■ DESCRIPTION OF THE TASK:
All lines in the data bearing the string "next" should be identified and copied.

■ DATA FOR THE TASK:
---+---

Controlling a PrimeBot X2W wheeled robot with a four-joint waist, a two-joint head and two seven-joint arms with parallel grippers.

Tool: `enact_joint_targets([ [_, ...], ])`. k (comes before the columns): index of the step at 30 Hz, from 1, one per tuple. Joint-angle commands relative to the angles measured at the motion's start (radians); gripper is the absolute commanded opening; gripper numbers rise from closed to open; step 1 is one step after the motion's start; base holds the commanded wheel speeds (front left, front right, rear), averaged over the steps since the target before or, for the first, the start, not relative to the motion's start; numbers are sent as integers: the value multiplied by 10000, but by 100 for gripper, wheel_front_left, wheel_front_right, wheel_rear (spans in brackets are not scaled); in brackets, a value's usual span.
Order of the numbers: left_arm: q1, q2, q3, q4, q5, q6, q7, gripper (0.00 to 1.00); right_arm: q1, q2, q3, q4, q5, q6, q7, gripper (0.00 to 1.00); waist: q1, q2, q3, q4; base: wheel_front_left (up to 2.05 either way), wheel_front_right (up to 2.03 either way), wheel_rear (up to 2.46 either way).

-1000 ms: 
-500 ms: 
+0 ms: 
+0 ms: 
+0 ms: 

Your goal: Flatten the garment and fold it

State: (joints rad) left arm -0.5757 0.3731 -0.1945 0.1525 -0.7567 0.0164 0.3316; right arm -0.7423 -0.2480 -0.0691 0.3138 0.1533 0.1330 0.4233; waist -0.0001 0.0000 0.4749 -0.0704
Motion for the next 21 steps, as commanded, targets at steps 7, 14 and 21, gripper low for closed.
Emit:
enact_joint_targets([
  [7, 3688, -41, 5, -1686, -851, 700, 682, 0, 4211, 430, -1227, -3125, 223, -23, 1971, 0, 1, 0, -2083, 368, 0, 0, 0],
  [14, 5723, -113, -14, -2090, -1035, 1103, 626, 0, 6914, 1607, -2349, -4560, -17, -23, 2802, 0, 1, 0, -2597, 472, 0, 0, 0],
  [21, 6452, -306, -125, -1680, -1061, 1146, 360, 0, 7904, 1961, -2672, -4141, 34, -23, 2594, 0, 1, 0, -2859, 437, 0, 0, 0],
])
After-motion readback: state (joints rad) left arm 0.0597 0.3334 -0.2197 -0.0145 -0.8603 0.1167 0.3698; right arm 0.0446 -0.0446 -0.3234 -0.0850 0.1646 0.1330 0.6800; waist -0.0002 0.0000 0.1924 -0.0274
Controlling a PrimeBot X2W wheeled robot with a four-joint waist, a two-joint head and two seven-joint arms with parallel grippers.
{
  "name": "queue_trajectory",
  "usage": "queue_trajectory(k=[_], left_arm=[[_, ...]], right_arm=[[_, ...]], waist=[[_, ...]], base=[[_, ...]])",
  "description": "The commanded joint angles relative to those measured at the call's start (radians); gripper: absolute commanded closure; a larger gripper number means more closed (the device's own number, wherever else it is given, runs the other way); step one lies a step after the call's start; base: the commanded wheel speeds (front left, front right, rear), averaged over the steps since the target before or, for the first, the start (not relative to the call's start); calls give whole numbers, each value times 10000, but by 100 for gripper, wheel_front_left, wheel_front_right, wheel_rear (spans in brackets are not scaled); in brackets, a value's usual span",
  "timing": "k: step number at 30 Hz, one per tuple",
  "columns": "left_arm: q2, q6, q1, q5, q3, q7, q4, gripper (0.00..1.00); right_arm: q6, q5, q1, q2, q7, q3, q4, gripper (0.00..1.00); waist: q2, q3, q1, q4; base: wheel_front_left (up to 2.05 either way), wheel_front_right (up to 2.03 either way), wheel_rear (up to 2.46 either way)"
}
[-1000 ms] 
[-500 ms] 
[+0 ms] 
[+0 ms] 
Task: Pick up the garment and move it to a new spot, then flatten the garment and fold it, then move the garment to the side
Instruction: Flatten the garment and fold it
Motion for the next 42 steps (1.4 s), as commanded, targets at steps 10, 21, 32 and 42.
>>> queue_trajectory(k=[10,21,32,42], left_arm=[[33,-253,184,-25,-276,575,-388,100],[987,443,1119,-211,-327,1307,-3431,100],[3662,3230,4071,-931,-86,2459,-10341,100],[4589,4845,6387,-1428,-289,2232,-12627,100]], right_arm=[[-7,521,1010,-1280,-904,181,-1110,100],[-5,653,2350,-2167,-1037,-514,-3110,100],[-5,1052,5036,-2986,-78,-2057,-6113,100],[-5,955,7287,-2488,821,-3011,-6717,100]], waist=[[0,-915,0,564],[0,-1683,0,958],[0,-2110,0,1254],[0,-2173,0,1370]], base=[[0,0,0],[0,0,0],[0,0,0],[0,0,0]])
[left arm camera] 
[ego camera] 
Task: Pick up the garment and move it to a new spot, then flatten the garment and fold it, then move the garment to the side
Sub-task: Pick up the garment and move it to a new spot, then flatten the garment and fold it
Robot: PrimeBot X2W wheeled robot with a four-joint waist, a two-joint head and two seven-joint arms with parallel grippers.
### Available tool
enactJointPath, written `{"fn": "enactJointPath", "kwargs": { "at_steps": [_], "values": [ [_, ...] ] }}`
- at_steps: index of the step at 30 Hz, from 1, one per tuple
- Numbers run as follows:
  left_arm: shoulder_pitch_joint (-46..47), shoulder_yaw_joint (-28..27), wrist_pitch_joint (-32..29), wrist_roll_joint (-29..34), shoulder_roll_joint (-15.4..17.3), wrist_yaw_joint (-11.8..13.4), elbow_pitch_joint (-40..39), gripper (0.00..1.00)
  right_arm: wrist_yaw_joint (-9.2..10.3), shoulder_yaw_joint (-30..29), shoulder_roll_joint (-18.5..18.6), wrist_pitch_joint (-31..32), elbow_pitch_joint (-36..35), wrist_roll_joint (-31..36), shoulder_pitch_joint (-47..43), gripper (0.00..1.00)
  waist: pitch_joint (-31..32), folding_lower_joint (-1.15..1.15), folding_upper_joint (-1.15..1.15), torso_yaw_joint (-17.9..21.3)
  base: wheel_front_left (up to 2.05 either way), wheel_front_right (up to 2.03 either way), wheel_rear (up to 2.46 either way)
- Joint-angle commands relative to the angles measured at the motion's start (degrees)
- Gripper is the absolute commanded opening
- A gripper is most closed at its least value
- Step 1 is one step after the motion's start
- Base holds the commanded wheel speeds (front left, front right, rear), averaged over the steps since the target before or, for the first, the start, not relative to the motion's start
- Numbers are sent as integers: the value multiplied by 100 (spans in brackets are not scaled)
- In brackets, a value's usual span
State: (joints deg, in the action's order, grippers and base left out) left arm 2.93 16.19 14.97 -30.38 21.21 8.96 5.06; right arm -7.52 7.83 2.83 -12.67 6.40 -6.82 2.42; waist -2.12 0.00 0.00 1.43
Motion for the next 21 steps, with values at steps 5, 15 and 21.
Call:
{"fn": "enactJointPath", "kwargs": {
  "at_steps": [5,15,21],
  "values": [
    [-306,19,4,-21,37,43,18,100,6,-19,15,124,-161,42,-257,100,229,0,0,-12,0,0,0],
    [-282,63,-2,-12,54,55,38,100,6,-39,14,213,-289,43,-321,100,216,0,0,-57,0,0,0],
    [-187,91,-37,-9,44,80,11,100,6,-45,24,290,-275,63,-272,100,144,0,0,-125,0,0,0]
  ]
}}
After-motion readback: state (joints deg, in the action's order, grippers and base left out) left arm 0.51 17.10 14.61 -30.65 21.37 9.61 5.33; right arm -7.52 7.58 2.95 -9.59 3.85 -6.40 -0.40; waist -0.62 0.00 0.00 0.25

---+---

■ WORKED SOLUTION:
Motion for the next 21 steps, as commanded, targets at steps 7, 14 and 21, gripper low for closed.
Motion for the next 42 steps (1.4 s), as commanded, targets at steps 10, 21, 32 and 42.
Motion for the next 21 steps, with values at steps 5, 15 and 21.

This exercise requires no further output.